§ Task directions: Word for word, retype every record in the listing.

§ Exercise materials:
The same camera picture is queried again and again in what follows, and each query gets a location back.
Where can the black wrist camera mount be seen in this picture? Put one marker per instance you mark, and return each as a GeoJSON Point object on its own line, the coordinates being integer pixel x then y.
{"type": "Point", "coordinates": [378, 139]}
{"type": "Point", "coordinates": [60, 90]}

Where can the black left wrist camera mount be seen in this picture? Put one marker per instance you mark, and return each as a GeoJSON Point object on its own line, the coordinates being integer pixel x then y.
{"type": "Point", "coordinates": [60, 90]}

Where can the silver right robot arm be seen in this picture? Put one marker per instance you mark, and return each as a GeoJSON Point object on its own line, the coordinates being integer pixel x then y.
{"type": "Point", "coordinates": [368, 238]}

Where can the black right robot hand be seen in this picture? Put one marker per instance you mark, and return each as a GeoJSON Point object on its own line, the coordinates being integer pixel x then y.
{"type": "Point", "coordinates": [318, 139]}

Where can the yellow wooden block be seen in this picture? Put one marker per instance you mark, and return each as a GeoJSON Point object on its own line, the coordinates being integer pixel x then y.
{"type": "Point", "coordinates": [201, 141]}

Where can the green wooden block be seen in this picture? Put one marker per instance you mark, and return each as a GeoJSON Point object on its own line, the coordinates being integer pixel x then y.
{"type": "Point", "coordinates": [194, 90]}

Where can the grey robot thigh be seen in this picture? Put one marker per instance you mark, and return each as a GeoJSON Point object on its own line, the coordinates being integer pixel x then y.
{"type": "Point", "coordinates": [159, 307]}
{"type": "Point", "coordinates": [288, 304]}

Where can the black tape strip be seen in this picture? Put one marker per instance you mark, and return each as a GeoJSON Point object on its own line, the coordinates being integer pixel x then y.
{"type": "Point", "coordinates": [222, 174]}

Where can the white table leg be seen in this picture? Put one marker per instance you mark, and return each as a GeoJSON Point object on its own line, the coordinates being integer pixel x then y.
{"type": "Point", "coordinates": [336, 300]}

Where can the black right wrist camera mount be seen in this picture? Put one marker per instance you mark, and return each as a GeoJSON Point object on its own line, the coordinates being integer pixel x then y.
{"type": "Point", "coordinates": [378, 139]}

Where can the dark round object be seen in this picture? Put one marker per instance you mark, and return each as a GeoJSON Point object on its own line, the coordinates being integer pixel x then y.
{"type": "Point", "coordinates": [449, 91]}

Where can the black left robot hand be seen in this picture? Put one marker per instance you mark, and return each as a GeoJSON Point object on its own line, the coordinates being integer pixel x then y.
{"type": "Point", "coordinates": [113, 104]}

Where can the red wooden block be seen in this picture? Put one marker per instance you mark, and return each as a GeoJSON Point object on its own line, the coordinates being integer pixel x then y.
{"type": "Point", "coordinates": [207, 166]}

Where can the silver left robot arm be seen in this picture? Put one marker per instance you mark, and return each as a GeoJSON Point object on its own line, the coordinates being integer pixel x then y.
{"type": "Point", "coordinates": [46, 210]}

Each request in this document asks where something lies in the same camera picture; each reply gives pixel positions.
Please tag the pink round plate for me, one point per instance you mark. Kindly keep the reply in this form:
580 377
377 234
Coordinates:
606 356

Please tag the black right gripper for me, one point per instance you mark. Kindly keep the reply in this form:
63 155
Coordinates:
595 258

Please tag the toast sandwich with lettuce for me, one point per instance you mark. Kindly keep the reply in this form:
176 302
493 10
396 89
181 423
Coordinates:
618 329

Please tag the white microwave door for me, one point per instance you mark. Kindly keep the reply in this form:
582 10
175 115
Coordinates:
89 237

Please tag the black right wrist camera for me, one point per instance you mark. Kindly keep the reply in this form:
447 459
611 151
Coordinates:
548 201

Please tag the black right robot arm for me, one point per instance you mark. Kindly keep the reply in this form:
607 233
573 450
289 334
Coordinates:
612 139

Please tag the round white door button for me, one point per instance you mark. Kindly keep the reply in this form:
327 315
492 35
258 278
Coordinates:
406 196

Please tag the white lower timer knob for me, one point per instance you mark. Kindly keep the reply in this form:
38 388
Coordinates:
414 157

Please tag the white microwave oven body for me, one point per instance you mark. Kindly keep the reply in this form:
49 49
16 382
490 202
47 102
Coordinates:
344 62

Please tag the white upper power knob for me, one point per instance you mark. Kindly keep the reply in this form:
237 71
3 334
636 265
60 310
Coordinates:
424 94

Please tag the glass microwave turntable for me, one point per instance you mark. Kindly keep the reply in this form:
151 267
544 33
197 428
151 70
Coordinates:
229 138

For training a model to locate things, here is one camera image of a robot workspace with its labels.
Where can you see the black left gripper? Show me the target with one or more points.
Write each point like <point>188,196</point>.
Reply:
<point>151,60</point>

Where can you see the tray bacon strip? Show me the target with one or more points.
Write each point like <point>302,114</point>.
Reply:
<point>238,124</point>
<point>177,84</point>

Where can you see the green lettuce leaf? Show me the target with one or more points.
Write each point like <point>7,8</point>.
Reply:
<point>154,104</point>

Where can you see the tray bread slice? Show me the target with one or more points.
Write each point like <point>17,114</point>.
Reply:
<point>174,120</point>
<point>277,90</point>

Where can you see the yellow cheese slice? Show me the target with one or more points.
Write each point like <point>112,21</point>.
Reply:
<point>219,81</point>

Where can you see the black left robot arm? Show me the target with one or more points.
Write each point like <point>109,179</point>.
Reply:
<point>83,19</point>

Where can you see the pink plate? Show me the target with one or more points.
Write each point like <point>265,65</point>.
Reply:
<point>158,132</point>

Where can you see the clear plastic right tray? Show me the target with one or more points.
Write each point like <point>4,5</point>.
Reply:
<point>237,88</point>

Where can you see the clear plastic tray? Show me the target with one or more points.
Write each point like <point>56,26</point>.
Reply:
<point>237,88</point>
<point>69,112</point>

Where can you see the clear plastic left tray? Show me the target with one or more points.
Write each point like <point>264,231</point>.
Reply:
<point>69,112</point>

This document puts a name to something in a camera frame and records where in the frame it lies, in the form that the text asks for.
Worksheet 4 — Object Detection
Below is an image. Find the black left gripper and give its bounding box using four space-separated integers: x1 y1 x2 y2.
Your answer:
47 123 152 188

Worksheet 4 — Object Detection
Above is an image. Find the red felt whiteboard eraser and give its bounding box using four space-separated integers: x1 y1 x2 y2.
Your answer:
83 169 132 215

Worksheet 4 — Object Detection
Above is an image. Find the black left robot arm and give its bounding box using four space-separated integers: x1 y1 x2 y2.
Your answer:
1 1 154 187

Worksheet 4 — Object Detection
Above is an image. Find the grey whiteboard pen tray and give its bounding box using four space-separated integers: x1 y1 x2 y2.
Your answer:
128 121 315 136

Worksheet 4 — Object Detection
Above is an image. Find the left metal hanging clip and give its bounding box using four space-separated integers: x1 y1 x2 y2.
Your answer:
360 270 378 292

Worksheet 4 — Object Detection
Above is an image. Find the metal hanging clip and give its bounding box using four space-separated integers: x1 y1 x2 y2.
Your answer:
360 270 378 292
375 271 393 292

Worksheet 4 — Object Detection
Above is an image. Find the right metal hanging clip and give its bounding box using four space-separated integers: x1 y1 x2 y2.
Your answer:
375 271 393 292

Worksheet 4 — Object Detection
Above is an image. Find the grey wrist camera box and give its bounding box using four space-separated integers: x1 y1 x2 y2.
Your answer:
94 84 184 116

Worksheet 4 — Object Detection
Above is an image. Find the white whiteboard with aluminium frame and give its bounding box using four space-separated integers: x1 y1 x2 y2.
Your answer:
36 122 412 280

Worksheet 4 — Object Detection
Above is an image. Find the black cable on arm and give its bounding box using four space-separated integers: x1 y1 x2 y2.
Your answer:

§ Response box:
The same camera picture is queried again and again in what follows, and each query gets a location back.
Where can the black wrist camera mount be seen in this picture? Put one marker per instance you mark, and return each as a GeoJSON Point object on its own line, the coordinates being integer pixel x then y.
{"type": "Point", "coordinates": [378, 139]}
{"type": "Point", "coordinates": [60, 90]}

Where can the black left wrist camera mount be seen in this picture? Put one marker per instance you mark, and return each as a GeoJSON Point object on its own line, the coordinates being integer pixel x then y.
{"type": "Point", "coordinates": [60, 90]}

Where can the silver right robot arm be seen in this picture? Put one marker per instance you mark, and return each as a GeoJSON Point object on its own line, the coordinates being integer pixel x then y.
{"type": "Point", "coordinates": [368, 238]}

Where can the black right robot hand be seen in this picture? Put one marker per instance you mark, and return each as a GeoJSON Point object on its own line, the coordinates being integer pixel x then y.
{"type": "Point", "coordinates": [318, 139]}

Where can the yellow wooden block be seen in this picture? Put one marker per instance you mark, and return each as a GeoJSON Point object on its own line, the coordinates being integer pixel x then y.
{"type": "Point", "coordinates": [201, 141]}

Where can the green wooden block be seen in this picture? Put one marker per instance you mark, and return each as a GeoJSON Point object on its own line, the coordinates being integer pixel x then y.
{"type": "Point", "coordinates": [194, 90]}

Where can the grey robot thigh be seen in this picture? Put one marker per instance you mark, and return each as a GeoJSON Point object on its own line, the coordinates being integer pixel x then y.
{"type": "Point", "coordinates": [159, 307]}
{"type": "Point", "coordinates": [288, 304]}

Where can the black tape strip be seen in this picture? Put one marker per instance you mark, and return each as a GeoJSON Point object on its own line, the coordinates being integer pixel x then y.
{"type": "Point", "coordinates": [222, 174]}

Where can the white table leg be seen in this picture? Put one marker per instance you mark, and return each as a GeoJSON Point object on its own line, the coordinates being integer pixel x then y.
{"type": "Point", "coordinates": [336, 300]}

Where can the black right wrist camera mount be seen in this picture? Put one marker per instance you mark, and return each as a GeoJSON Point object on its own line, the coordinates being integer pixel x then y.
{"type": "Point", "coordinates": [378, 139]}

Where can the dark round object be seen in this picture? Put one marker per instance you mark, and return each as a GeoJSON Point object on its own line, the coordinates being integer pixel x then y.
{"type": "Point", "coordinates": [449, 91]}

Where can the black left robot hand be seen in this picture? Put one marker per instance you mark, and return each as a GeoJSON Point object on its own line, the coordinates being integer pixel x then y.
{"type": "Point", "coordinates": [113, 104]}

Where can the red wooden block be seen in this picture? Put one marker per instance you mark, and return each as a GeoJSON Point object on its own line, the coordinates being integer pixel x then y.
{"type": "Point", "coordinates": [207, 166]}

Where can the silver left robot arm be seen in this picture? Put one marker per instance you mark, and return each as a GeoJSON Point object on its own line, the coordinates being integer pixel x then y.
{"type": "Point", "coordinates": [46, 210]}

Each request in this document asks where something lies in the same camera picture; each reply gives pixel positions.
Please tag the pink round plate for me, one point per instance you mark. Kindly keep the reply in this form:
580 377
377 234
Coordinates:
606 356

Please tag the black right gripper for me, one point per instance you mark. Kindly keep the reply in this form:
63 155
Coordinates:
595 258

Please tag the toast sandwich with lettuce for me, one point per instance you mark. Kindly keep the reply in this form:
176 302
493 10
396 89
181 423
Coordinates:
618 329

Please tag the white microwave door for me, one point per instance you mark. Kindly keep the reply in this form:
582 10
175 115
Coordinates:
89 237

Please tag the black right wrist camera for me, one point per instance you mark. Kindly keep the reply in this form:
447 459
611 151
Coordinates:
548 201

Please tag the black right robot arm for me, one point per instance you mark. Kindly keep the reply in this form:
607 233
573 450
289 334
Coordinates:
612 139

Please tag the round white door button for me, one point per instance you mark. Kindly keep the reply in this form:
327 315
492 35
258 278
Coordinates:
406 196

Please tag the white lower timer knob for me, one point per instance you mark. Kindly keep the reply in this form:
38 388
Coordinates:
414 157

Please tag the white microwave oven body for me, one point per instance you mark. Kindly keep the reply in this form:
49 49
16 382
490 202
47 102
Coordinates:
344 62

Please tag the white upper power knob for me, one point per instance you mark. Kindly keep the reply in this form:
237 71
3 334
636 265
60 310
Coordinates:
424 94

Please tag the glass microwave turntable for me, one point per instance you mark. Kindly keep the reply in this form:
151 267
544 33
197 428
151 70
Coordinates:
229 138

For training a model to locate things, here is one camera image of a robot workspace with its labels.
Where can you see the black left gripper? Show me the target with one or more points.
Write each point like <point>188,196</point>.
Reply:
<point>151,60</point>

Where can you see the tray bacon strip? Show me the target with one or more points.
Write each point like <point>302,114</point>.
Reply:
<point>238,124</point>
<point>177,84</point>

Where can you see the green lettuce leaf? Show me the target with one or more points.
Write each point like <point>7,8</point>.
Reply:
<point>154,104</point>

Where can you see the tray bread slice? Show me the target with one or more points.
Write each point like <point>17,114</point>.
Reply:
<point>174,120</point>
<point>277,90</point>

Where can you see the yellow cheese slice? Show me the target with one or more points.
Write each point like <point>112,21</point>.
Reply:
<point>219,81</point>

Where can you see the black left robot arm? Show me the target with one or more points.
Write each point like <point>109,179</point>.
Reply:
<point>83,19</point>

Where can you see the pink plate? Show me the target with one or more points.
Write each point like <point>265,65</point>.
Reply:
<point>158,132</point>

Where can you see the clear plastic right tray? Show me the target with one or more points.
Write each point like <point>4,5</point>.
Reply:
<point>237,88</point>

Where can you see the clear plastic tray? Show me the target with one or more points.
Write each point like <point>56,26</point>.
Reply:
<point>237,88</point>
<point>69,112</point>

Where can you see the clear plastic left tray? Show me the target with one or more points.
Write each point like <point>264,231</point>.
Reply:
<point>69,112</point>

This document puts a name to something in a camera frame and records where in the frame it lies, in the form that the text asks for.
Worksheet 4 — Object Detection
Below is an image. Find the black left gripper and give its bounding box using four space-separated integers: x1 y1 x2 y2.
Your answer:
47 123 152 188

Worksheet 4 — Object Detection
Above is an image. Find the red felt whiteboard eraser and give its bounding box using four space-separated integers: x1 y1 x2 y2.
Your answer:
83 169 132 215

Worksheet 4 — Object Detection
Above is an image. Find the black left robot arm and give its bounding box using four space-separated integers: x1 y1 x2 y2.
Your answer:
1 1 154 187

Worksheet 4 — Object Detection
Above is an image. Find the grey whiteboard pen tray and give its bounding box using four space-separated integers: x1 y1 x2 y2.
Your answer:
128 121 315 136

Worksheet 4 — Object Detection
Above is an image. Find the left metal hanging clip and give its bounding box using four space-separated integers: x1 y1 x2 y2.
Your answer:
360 270 378 292

Worksheet 4 — Object Detection
Above is an image. Find the metal hanging clip and give its bounding box using four space-separated integers: x1 y1 x2 y2.
Your answer:
360 270 378 292
375 271 393 292

Worksheet 4 — Object Detection
Above is an image. Find the right metal hanging clip and give its bounding box using four space-separated integers: x1 y1 x2 y2.
Your answer:
375 271 393 292

Worksheet 4 — Object Detection
Above is an image. Find the grey wrist camera box and give its bounding box using four space-separated integers: x1 y1 x2 y2.
Your answer:
94 84 184 116

Worksheet 4 — Object Detection
Above is an image. Find the white whiteboard with aluminium frame and give its bounding box using four space-separated integers: x1 y1 x2 y2.
Your answer:
36 122 412 280

Worksheet 4 — Object Detection
Above is an image. Find the black cable on arm and give its bounding box using four space-separated integers: x1 y1 x2 y2.
Your answer:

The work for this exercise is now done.